→ GIVEN MATERIAL

______________________________

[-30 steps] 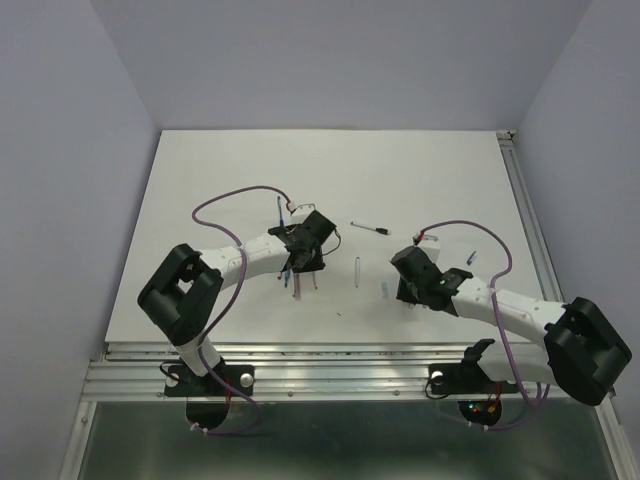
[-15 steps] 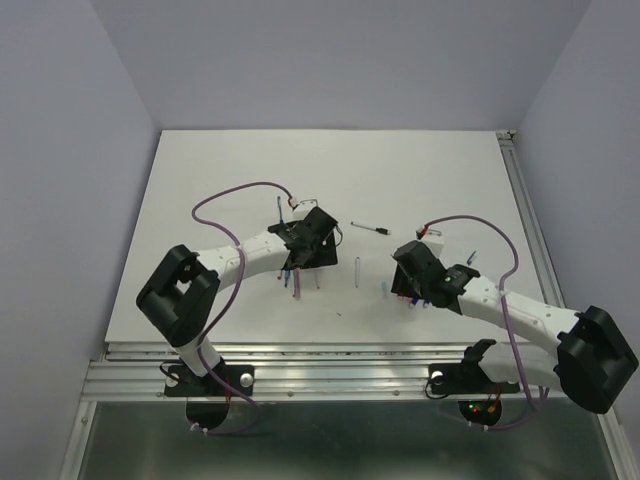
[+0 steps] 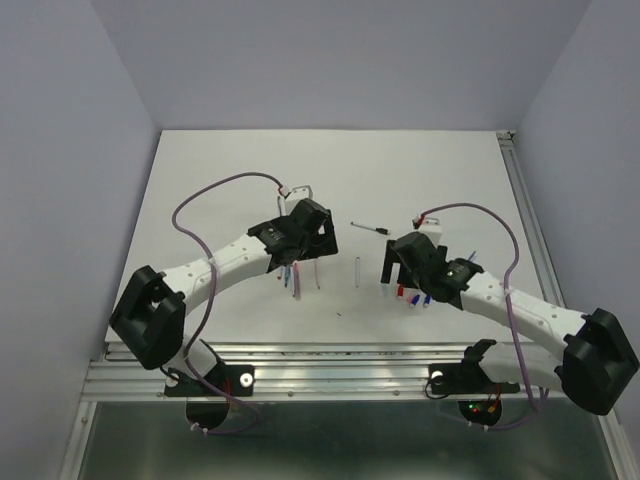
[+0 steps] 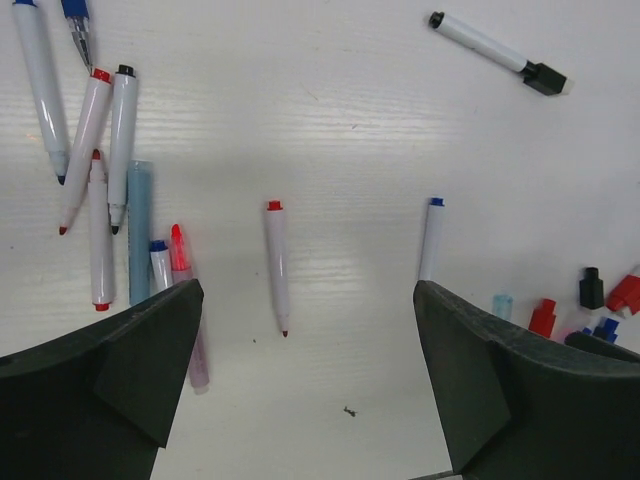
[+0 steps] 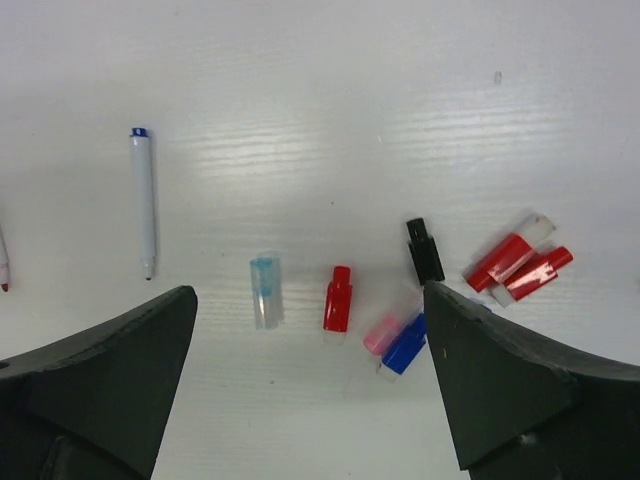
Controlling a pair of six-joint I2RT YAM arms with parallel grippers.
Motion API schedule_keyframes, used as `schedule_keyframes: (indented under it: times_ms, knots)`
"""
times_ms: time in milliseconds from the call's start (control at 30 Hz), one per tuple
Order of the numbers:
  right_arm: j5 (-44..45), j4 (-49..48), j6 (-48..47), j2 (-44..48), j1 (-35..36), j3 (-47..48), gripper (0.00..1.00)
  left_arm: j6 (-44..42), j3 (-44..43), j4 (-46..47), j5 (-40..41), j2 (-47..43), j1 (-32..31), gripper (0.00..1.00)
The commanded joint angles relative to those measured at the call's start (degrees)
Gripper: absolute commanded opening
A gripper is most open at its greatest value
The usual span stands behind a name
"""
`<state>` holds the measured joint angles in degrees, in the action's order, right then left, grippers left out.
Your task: Open the pen caps
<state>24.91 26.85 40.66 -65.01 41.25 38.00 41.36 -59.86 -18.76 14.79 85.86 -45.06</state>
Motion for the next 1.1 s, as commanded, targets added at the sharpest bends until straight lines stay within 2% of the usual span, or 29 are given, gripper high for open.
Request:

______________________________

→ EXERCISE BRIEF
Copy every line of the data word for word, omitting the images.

→ RESULT OF THE TASK
[-30 steps] 
[-15 steps] 
[+0 steps] 
[+0 steps] 
[+0 steps] 
Controlling a pair of six-joint I2RT YAM arms with parallel grippers.
Motion API schedule_keyframes, used as `schedule_keyframes: (indented under it: times_ms, knots)`
"""
times_ms: time in milliseconds from the call's start (control at 30 Hz), one per tuple
Order of the numbers:
  right_arm: j5 (-44..45), j4 (-49..48), j6 (-48..47), j2 (-44..48), j1 (-35..36), j3 (-47..48), gripper (0.00..1.00)
  left_arm: j6 (-44..42), j3 (-44..43), j4 (-46..47), j5 (-40..41), j2 (-47..43), j1 (-32..31), gripper (0.00..1.00)
The commanded joint angles relative to those measured at the call's start (degrees)
Gripper: absolute commanded opening
A gripper is most open at its greatest value
The usual span stands behind a name
"""
`<state>` holds the measured joint angles in degrees, in the action's order, right then left, grippers left out.
Your task: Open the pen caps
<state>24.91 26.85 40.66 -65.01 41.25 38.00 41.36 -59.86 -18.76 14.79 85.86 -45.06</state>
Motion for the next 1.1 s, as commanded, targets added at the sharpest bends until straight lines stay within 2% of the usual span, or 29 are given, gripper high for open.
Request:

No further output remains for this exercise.